Retype the listing below, keeping every line the same.

DATASET SECTION:

* * * * * * *

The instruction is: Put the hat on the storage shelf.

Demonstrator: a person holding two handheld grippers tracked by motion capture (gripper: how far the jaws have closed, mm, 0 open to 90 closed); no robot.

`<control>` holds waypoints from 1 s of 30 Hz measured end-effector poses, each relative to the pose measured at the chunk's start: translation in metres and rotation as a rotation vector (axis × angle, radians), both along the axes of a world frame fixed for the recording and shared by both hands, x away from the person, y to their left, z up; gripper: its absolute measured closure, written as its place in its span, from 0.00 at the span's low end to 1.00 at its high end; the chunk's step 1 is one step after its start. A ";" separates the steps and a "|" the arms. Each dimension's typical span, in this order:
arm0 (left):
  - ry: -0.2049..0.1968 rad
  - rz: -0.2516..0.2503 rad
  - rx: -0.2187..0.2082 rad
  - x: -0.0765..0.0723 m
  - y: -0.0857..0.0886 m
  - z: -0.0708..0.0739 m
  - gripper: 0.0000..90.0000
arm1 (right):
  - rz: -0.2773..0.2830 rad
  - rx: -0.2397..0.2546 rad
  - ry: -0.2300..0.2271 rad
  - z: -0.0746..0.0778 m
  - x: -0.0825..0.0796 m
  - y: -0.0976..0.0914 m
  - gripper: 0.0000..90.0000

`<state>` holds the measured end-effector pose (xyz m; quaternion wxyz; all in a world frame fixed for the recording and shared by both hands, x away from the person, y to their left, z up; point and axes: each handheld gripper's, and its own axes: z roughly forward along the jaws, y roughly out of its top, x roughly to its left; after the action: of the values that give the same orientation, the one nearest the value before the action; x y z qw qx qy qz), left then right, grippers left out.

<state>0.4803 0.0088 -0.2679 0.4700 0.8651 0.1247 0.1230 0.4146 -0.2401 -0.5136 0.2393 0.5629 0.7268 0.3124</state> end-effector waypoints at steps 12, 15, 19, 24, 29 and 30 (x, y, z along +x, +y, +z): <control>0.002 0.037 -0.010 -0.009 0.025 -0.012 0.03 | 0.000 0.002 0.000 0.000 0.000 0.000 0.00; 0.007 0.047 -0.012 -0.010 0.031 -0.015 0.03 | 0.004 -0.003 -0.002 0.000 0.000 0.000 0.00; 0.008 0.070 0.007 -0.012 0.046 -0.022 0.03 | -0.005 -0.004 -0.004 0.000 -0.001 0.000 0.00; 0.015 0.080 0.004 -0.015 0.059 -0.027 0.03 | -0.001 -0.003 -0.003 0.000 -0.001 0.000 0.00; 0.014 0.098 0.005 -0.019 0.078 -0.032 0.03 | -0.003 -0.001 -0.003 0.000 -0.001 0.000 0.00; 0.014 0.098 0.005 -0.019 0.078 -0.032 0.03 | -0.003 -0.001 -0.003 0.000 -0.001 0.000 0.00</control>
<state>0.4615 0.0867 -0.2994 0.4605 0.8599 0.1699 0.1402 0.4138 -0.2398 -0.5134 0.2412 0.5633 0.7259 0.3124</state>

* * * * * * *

ANSWER SPACE:
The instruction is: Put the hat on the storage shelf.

Demonstrator: a person holding two handheld grippers tracked by motion capture (gripper: how far the jaws have closed, mm, 0 open to 90 closed); no robot.

`<control>` holds waypoints from 1 s of 30 Hz measured end-effector poses, each relative to the pose measured at the chunk's start: translation in metres and rotation as a rotation vector (axis × angle, radians), both along the axes of a world frame fixed for the recording and shared by both hands, x away from the person, y to their left, z up; gripper: its absolute measured closure, written as its place in its span, from 0.00 at the span's low end to 1.00 at its high end; the chunk's step 1 is one step after its start. A ";" separates the steps and a "|" the arms. Each dimension's typical span, in this order:
arm0 (left):
  - ry: -0.2049..0.1968 rad
  - rz: -0.2516..0.2503 rad
  - rx: -0.2187..0.2082 rad
  - x: -0.0765..0.0723 m
  - y: -0.0857..0.0886 m
  - z: -0.0708..0.0739 m
  - gripper: 0.0000..90.0000
arm1 (right):
  - rz: -0.2773..0.2830 rad
  - rx: -0.2397..0.2546 rad
  - ry: -0.2300..0.2271 rad
  - z: -0.0746..0.0778 m
  - x: -0.0825..0.0796 m
  - y: -0.0976..0.0914 m
  - gripper: 0.0000..90.0000

`<state>` holds the measured end-effector pose (xyz m; quaternion wxyz; all in a world frame fixed for the recording and shared by both hands, x away from the person, y to their left, z up; point and axes: each handheld gripper's, and its own axes: z roughly forward along the jaws, y roughly out of its top, x roughly to its left; after the action: of the values that give the same orientation, the one nearest the value before the action; x y z qw qx qy qz), left then right, grippers left out.

<state>0.4803 0.0088 -0.2679 0.4700 0.8651 0.1247 0.1230 0.4146 -0.2401 -0.5136 0.2393 0.5629 0.7268 0.3124</state> end-effector waypoints at steps 12, 15, 19, 24, 29 and 30 (x, y, z along +x, +y, +z): <control>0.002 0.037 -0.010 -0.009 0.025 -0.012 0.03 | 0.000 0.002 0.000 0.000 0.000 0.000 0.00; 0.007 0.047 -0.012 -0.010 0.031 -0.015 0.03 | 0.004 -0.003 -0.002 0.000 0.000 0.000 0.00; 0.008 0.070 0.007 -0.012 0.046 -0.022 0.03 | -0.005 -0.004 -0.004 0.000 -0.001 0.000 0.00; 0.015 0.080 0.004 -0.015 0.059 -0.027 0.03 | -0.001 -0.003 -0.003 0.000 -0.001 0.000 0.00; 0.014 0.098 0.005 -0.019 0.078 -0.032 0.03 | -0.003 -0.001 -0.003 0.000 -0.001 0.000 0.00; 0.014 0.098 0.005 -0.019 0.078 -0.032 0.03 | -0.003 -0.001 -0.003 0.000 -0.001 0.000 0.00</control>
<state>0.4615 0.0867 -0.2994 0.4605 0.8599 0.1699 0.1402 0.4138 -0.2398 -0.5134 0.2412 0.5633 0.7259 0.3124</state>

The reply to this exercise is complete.